- _YOUR ASSIGNMENT_: Wherever a line of the data contains "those", copy that line.
--- GIVEN RECORDS Enclosed Below ---
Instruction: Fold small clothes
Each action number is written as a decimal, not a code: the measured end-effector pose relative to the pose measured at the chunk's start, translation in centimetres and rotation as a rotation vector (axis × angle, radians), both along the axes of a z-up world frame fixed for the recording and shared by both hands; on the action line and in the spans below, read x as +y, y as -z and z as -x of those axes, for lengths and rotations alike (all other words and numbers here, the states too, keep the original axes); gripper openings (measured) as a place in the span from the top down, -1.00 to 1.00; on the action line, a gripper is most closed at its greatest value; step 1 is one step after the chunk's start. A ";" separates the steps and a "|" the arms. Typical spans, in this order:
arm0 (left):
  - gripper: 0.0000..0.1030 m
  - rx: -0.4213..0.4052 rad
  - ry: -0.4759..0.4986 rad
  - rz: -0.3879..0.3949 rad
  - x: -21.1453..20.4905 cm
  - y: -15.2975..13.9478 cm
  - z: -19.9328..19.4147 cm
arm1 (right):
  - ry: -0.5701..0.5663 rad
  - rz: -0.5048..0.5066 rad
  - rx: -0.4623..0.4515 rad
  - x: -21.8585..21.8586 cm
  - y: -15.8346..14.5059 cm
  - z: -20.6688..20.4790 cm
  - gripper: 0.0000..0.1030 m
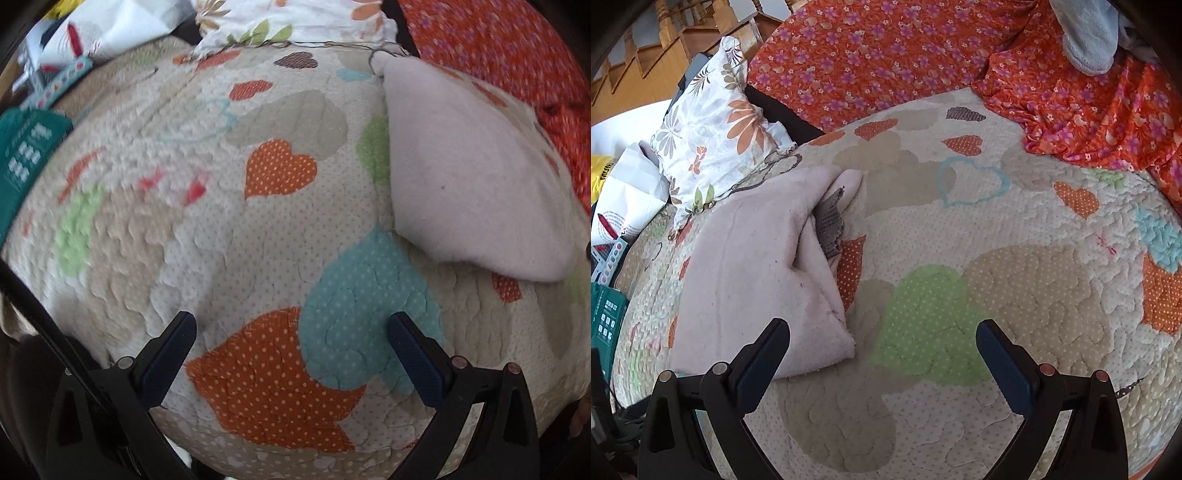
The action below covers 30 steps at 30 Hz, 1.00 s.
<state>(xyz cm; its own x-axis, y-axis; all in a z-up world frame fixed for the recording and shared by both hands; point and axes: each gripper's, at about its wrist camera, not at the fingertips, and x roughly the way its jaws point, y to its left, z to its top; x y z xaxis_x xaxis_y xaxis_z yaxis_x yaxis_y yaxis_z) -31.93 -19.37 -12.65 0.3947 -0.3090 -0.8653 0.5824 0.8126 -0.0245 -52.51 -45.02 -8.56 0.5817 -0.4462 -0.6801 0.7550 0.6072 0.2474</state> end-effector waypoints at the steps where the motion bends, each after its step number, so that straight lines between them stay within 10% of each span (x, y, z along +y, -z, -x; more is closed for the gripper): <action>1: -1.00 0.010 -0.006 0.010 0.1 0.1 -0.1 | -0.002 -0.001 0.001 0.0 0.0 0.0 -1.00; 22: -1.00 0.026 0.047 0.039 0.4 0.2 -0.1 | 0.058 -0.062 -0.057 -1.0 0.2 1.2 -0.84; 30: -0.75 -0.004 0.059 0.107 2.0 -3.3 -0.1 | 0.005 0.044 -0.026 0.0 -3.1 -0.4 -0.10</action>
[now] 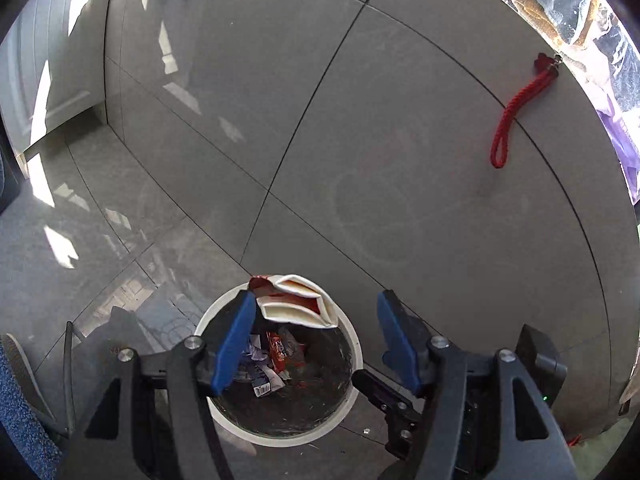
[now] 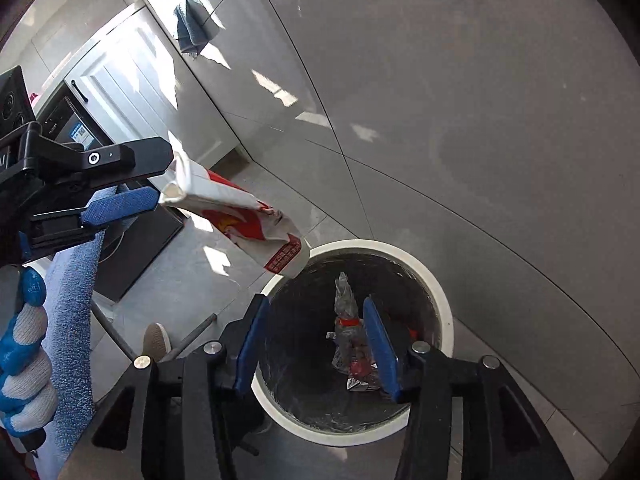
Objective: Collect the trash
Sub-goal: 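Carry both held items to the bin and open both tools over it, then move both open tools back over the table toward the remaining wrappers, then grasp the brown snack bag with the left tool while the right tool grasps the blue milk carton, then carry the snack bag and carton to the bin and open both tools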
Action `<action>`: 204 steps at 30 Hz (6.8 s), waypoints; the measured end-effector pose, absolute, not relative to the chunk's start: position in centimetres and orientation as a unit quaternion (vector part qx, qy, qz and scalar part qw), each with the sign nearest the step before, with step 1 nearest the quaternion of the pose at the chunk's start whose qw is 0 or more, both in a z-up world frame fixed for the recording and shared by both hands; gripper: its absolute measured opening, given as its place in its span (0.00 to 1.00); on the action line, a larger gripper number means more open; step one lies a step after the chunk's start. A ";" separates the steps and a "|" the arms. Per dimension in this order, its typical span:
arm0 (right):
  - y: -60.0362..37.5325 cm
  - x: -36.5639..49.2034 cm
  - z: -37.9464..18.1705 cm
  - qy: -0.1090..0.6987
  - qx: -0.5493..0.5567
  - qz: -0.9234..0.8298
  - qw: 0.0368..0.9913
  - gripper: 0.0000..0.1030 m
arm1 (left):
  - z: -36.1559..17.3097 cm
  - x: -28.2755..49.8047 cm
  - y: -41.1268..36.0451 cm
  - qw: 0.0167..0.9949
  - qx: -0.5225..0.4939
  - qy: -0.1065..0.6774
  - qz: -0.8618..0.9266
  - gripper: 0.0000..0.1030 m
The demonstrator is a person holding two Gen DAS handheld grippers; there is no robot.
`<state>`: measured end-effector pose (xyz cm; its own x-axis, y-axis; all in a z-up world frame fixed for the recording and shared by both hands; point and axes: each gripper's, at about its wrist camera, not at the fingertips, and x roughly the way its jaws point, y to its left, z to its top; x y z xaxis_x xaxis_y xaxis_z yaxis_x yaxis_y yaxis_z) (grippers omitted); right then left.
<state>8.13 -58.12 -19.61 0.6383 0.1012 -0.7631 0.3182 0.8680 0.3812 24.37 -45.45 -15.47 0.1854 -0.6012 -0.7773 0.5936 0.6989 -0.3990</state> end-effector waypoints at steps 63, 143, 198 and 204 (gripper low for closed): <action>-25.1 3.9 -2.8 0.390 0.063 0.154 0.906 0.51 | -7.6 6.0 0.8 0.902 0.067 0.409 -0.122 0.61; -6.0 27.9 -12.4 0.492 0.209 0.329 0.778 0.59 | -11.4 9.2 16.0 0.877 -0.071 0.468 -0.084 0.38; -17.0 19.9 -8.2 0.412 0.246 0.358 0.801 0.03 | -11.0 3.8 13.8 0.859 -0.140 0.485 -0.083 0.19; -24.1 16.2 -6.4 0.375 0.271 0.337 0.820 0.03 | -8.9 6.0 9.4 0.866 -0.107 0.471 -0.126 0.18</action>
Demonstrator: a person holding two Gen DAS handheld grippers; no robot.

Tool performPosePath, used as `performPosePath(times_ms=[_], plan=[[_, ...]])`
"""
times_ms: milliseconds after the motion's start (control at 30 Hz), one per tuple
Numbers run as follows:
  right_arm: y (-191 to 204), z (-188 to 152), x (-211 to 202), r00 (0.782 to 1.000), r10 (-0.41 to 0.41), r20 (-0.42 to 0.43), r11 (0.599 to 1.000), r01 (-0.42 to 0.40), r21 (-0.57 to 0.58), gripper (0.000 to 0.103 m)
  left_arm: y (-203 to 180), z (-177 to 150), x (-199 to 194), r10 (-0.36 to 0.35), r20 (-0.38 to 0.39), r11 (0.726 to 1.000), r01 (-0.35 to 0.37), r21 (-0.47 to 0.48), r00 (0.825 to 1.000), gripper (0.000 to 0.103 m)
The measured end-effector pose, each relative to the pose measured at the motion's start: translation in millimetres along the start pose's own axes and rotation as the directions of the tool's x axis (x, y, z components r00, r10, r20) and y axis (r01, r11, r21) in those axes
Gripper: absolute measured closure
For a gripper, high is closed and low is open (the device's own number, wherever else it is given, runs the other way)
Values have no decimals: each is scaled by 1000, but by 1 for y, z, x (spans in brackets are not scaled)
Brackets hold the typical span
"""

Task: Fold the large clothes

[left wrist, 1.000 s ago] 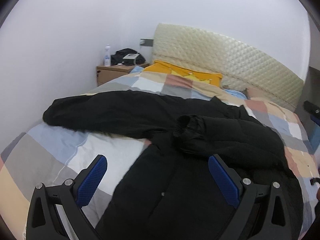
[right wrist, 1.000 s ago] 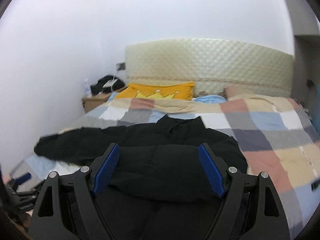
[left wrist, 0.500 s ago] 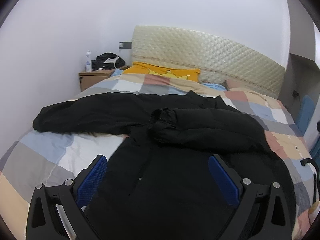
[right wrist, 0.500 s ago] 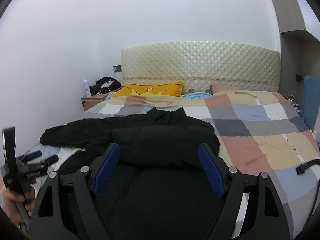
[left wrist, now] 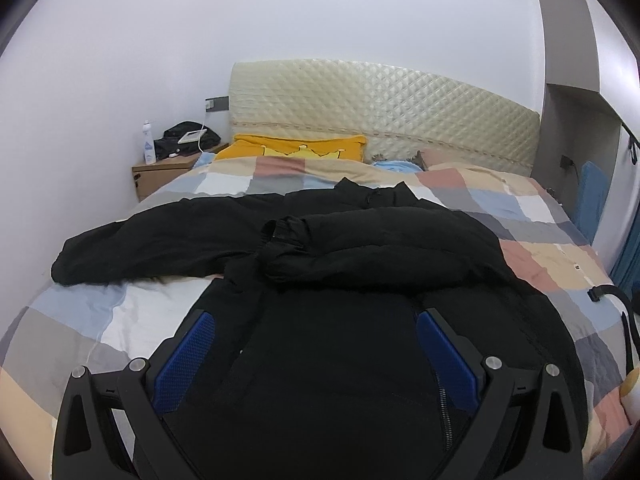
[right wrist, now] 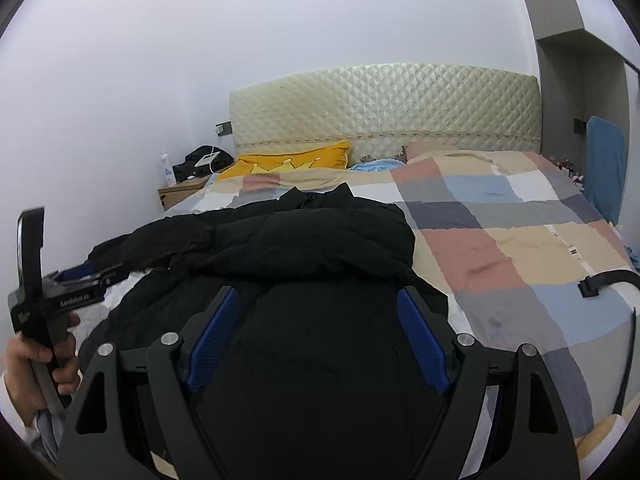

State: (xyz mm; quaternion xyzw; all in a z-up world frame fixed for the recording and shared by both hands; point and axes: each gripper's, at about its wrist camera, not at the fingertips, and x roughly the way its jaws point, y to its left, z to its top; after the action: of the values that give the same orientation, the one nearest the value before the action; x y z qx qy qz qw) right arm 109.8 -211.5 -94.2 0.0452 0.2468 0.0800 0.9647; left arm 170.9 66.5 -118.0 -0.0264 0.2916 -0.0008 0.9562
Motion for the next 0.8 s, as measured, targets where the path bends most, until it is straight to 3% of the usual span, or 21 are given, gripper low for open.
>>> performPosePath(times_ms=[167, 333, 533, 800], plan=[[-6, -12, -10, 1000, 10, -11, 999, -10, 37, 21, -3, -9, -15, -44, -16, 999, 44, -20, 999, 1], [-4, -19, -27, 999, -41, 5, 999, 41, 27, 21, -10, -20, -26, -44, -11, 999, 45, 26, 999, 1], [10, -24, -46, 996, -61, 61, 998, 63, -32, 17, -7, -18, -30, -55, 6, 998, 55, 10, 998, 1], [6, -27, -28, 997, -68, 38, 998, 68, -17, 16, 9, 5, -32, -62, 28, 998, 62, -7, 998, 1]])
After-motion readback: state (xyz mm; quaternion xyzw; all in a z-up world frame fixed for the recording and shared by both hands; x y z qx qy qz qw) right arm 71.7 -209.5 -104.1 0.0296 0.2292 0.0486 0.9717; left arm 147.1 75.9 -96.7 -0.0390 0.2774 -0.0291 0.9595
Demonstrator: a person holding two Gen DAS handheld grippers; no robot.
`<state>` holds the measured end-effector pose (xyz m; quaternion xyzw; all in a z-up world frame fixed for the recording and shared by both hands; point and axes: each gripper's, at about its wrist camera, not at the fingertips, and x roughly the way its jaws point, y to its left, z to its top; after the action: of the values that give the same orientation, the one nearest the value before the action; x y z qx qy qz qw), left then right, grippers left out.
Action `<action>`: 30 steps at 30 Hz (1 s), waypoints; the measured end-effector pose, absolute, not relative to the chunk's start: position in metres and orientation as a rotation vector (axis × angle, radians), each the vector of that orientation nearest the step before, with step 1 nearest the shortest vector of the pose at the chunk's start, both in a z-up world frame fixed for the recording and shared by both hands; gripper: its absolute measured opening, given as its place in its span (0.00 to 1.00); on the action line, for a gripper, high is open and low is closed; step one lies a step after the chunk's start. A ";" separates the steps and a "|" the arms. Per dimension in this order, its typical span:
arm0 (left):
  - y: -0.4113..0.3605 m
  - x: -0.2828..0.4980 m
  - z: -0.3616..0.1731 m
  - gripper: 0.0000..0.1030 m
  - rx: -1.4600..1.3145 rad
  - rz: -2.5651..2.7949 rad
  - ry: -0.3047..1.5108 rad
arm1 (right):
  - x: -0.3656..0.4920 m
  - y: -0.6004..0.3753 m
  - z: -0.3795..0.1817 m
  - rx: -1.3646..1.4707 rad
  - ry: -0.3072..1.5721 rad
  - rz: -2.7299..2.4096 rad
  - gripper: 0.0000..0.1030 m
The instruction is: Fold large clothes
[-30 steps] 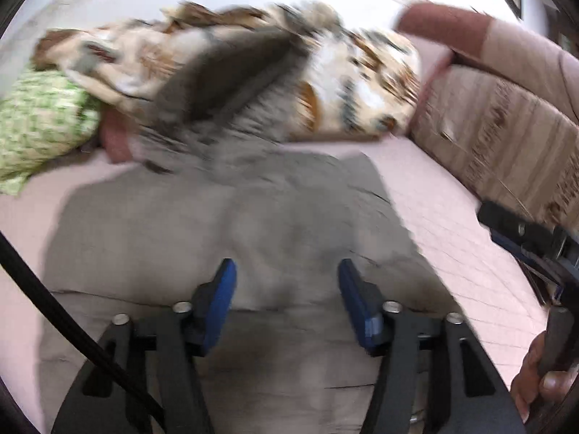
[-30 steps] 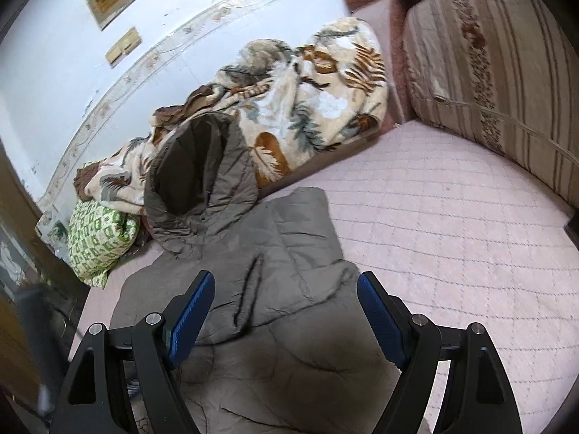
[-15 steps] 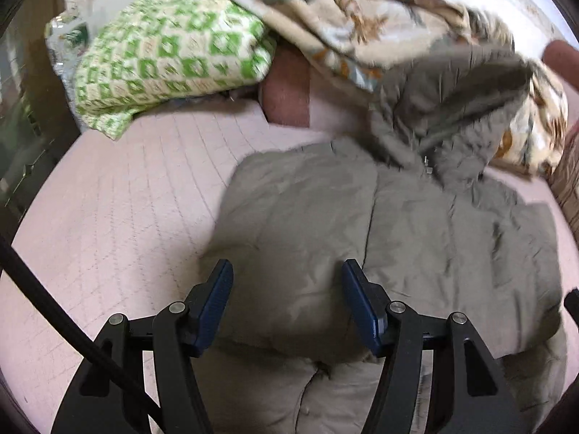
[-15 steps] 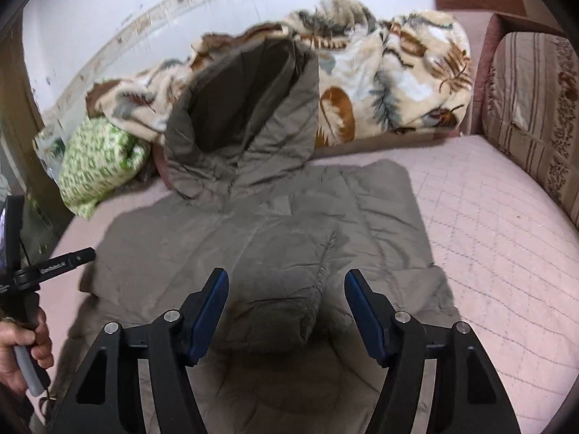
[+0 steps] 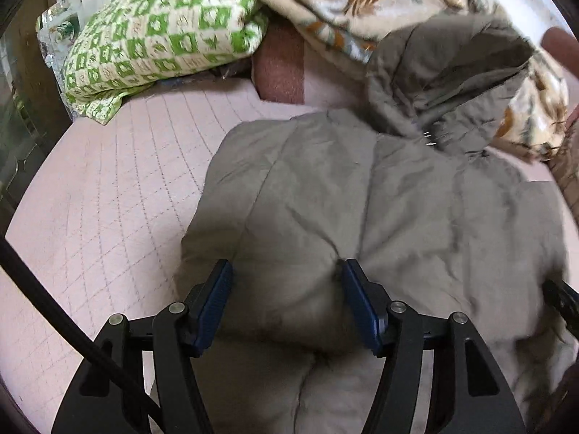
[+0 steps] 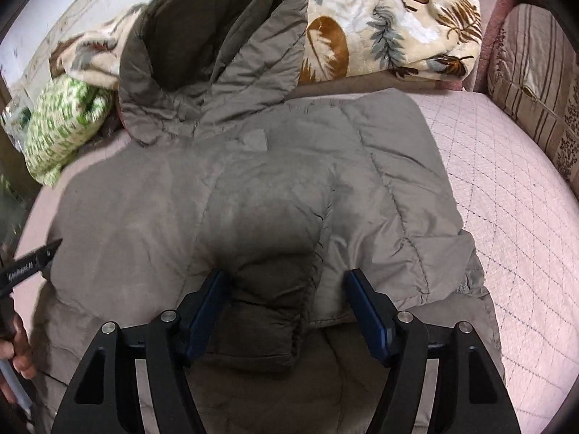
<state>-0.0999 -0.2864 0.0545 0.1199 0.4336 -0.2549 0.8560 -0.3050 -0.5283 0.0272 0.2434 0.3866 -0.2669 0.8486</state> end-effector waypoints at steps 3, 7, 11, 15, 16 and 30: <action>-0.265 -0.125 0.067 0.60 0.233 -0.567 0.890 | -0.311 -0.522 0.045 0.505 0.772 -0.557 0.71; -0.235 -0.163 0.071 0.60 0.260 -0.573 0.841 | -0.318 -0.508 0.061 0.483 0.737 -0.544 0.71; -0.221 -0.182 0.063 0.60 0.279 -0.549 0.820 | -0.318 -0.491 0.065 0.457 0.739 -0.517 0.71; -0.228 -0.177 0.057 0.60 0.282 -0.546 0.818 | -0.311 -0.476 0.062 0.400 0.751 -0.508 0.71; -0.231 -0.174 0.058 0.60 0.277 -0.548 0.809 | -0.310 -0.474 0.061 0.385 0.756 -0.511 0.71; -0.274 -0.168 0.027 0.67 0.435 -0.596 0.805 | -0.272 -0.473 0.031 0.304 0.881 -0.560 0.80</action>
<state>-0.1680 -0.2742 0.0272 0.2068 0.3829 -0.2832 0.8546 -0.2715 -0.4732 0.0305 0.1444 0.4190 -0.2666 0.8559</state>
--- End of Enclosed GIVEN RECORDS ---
- _ANSWER TO THIS TASK_:
Each action number is written as a decimal, not a code: the measured end-effector pose relative to the pose measured at the chunk's start, translation in centimetres and rotation as a rotation vector (axis × angle, radians), both along the axes of a z-up world frame fixed for the recording and shared by both hands; on the action line and in the spans below, read x as +y, y as -z and z as -x of those axes, for lengths and rotations alike (all other words and numbers here, the states too, keep the original axes); gripper openings (measured) as a place in the span from the top down, -1.00 to 1.00; on the action line, a gripper is most closed at its greatest value; step 1 is one step after the chunk's start. A ";" separates the steps and a "|" the arms. Typical spans, in this order:
The measured end-effector pose, each relative to the pose measured at the motion's start: translation in millimetres along the start pose's own axes and rotation as the directions of the tool's x axis (x, y, z components r00, r10, r20) and y axis (r01, r11, r21) in those axes

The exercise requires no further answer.